What this task involves: Working through the entries below, find how many lines include "gripper", then write only that number.

Material for this exercise:
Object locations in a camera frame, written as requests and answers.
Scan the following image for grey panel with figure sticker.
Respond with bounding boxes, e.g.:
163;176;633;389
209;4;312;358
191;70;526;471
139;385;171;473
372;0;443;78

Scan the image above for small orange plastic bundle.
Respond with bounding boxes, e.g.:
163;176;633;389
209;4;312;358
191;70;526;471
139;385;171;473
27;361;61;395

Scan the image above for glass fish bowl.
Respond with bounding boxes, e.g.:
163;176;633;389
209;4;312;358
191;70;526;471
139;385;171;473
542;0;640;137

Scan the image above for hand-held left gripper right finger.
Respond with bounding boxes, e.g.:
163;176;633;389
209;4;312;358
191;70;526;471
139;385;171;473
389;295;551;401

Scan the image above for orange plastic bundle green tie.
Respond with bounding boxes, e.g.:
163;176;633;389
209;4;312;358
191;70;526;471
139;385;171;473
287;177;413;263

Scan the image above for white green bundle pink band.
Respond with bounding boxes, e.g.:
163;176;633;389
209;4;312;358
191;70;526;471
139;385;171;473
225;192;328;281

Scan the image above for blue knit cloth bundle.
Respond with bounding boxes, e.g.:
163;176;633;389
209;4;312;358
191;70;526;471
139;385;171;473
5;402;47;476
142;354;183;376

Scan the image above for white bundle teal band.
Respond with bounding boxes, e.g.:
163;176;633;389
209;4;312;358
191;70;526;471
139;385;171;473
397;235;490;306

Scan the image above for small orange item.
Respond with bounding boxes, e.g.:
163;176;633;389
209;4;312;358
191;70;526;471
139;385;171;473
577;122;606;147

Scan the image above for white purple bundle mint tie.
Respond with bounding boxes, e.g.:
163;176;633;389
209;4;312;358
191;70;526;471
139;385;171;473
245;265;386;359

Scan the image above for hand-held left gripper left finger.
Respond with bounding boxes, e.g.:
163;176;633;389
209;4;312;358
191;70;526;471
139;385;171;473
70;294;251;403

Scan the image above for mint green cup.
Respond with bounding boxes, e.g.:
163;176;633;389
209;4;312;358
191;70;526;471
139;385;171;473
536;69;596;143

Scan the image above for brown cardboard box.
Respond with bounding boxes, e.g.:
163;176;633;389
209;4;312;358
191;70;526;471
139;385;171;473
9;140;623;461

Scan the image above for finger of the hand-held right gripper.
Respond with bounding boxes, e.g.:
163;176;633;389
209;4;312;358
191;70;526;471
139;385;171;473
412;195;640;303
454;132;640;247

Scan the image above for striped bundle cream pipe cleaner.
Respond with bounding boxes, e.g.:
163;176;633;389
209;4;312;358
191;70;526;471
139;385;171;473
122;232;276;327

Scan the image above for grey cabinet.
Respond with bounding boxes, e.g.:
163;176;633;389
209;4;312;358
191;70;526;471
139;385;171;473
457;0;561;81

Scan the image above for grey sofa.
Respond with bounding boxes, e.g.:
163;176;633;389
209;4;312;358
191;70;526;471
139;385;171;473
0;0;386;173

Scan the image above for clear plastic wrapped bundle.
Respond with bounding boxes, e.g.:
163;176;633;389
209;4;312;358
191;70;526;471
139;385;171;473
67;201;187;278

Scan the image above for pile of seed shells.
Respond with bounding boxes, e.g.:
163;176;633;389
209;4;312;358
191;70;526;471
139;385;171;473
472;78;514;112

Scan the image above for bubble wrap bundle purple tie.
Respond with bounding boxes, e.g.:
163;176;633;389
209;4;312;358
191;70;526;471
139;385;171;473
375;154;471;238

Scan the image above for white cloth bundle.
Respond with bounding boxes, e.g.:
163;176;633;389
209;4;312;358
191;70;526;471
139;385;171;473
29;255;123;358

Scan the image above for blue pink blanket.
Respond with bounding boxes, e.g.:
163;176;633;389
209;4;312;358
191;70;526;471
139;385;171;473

Reply to the task: 3